Teniendo estas premisas como punto de partida, en el Instituto de Investigaciones Jurídicas nos dimos a la tarea de realizar una revisión técnica del texto constitucional. Mediante un estudio académico realizado para la Cámara de Diputados reordenamos y consolidamos a la Constitución mexicana. Lo hicimos teniendo cuidado de no suprimir normas ni alterar los acuerdos políticos que dan sustento a la Constitución vigente. En este sentido no nos propusimos redactar la constitución ideal para México ni nos permitimos suprimir o adicionar disposiciones que atendieran a nuestras convicciones ideológicas. Nada de eso. Simplemente optimizamos la Constitución de 1917, vigente en 2015, para hacerla más clara, ordenada y, por lo mismo, accesible a la lectura.

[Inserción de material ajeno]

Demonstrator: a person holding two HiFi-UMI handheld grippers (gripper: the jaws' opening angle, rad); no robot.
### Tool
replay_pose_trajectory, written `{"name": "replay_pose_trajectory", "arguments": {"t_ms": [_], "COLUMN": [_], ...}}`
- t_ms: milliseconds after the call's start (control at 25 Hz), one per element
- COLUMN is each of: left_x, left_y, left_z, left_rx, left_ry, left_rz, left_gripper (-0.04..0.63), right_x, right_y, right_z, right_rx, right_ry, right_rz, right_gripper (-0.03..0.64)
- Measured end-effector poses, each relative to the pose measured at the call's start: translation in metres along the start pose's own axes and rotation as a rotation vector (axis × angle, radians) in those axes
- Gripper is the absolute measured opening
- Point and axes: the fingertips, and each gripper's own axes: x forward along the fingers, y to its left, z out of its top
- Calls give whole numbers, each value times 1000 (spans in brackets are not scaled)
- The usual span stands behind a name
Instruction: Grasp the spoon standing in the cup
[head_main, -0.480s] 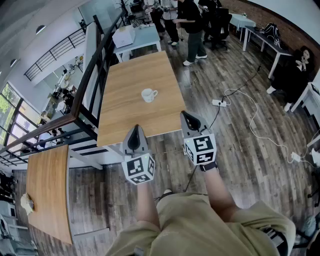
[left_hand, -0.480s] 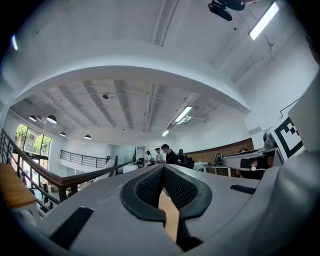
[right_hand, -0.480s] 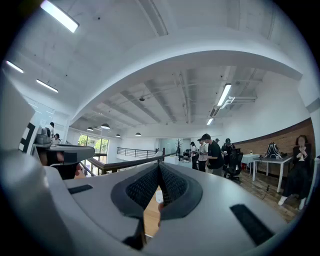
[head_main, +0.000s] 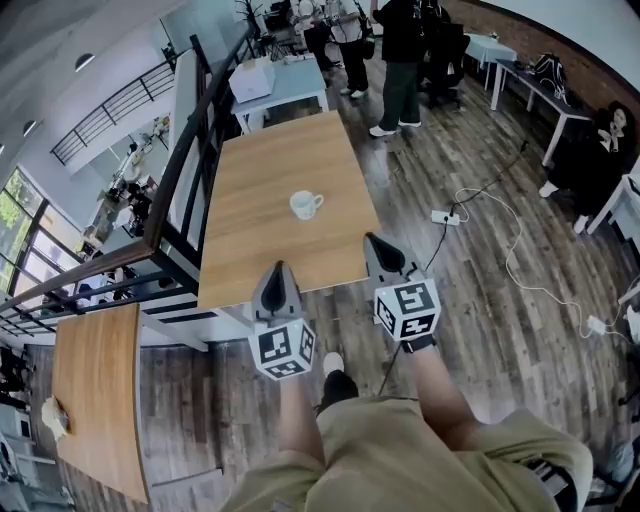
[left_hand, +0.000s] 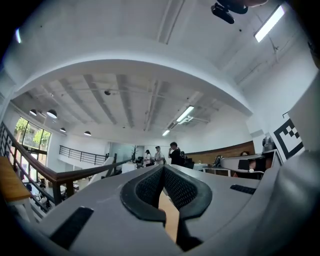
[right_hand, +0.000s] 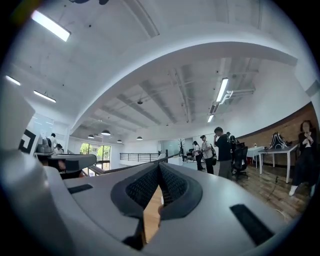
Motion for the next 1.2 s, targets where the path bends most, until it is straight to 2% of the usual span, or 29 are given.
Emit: {"name": "replay_pose_trajectory", "arguments": {"t_ms": [320, 680, 880, 1200], "left_x": [86, 197, 235, 306], "left_y": [50, 144, 189, 187], "left_z": [-16, -28, -42, -98], "left_rx": [-16, -45, -33, -83], "left_ry": [-8, -6, 5, 67], "left_rz": [-43, -68, -99, -183], "left_gripper": [2, 2, 2, 2], "right_x": [96, 233, 297, 354], "right_y": [-2, 8, 26, -19], "right_z": [-14, -18, -40, -90], "right_rx": [-14, -19, -13, -14], "right_ry": [22, 24, 46, 148], "right_rz": [-18, -39, -46, -134], "right_gripper": [12, 12, 12, 12]}}
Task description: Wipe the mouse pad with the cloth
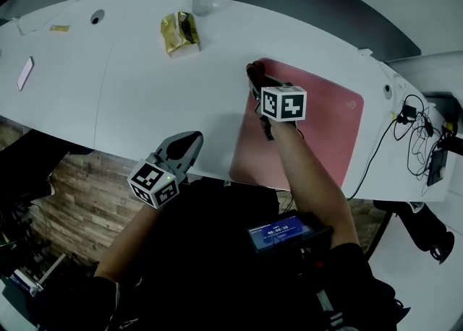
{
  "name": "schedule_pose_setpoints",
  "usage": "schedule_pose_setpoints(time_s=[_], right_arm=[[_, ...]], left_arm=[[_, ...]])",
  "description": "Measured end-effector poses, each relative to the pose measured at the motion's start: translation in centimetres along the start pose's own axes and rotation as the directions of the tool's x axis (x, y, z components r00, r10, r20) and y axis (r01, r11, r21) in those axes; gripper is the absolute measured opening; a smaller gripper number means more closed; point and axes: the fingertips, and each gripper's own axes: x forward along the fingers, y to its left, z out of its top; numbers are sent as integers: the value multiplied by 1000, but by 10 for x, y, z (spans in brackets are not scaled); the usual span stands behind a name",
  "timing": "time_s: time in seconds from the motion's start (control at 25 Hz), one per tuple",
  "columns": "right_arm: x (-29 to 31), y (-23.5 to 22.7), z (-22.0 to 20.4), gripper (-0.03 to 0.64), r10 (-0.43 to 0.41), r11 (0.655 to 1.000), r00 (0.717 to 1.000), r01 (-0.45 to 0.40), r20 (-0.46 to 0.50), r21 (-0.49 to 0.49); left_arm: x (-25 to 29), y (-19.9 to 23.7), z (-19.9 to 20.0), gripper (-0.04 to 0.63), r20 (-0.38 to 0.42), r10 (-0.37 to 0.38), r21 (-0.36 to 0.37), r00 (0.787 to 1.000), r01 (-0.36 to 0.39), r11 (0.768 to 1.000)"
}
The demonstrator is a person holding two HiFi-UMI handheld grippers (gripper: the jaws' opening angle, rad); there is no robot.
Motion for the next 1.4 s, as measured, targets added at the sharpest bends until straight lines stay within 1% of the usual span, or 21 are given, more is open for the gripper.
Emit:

Para lograrlo, además de realizar una revisión técnica del texto actual, elaboramos una “Ley de Desarrollo Constitucional” que, en nuestro ejercicio, constituye una suerte de complemento a la Constitución. En esta ley —que ya ha sido propuesta en otros momentos de nuestra historia y que existe en otros países— se ubicarían aquellas disposiciones que, sin dejar de ser importantes, engrosan en exceso a la Constitución. Ésto nos permitió restarle más de catorce mil palabras al texto constitucional, lo que representa una reducción del 22.6 por ciento de su contenido. De esta manera, además de reordenado y consolidado, quedó un texto más breve pero no empobrecido. Esto es posible porque, en nuestro proyecto, esa Ley de Desarrollo sería una especie de extensión de la Constitución.
Quienes elaboramos el estudio —coordinado por Héctor Fix Fierro y Diego Valadés— estamos conscientes de que las constituciones, además de instrumentos jurídicos, son documentos políticos. También sabemos que algunas voces, incluso dentro de nuestro Instituto, han estado promoviendo —no sin argumentos— la convocatoria para una asamblea constituyente que apruebe una nueva constitución. Ambas cuestiones son relevantes y merecen atención y debate.
Nuestro estudio no ignora lo primero ni está necesariamente peleado con la agenda reconstitucionalizadora. Simplemente se hace cargo de otra dimensión de nuestros entuertos constitucionales. Pensamos que un texto reordenado y consolidado de la Constitución, acompañado de una Ley de Desarrollo, sería mucho mejor —para la vida política, jurídica y social— que lo que tenemos actualmente. Al mejorar la técnica de nuestro texto constitucional la haríamos accesible para todos y, de paso, potenciaríamos su estabilidad y eficacia. Con ello ganaríamos certeza y seguridad jurídicas.
Sobre esa base podríamos seguir discutiendo si esa es la constitución que queremos para México. Pero esa discusión legítima —y quizá necesaria— tendría como punto de partida un texto ordenado. Nada mal.
P. D. El estudio se publicará en versión impresa y electrónica.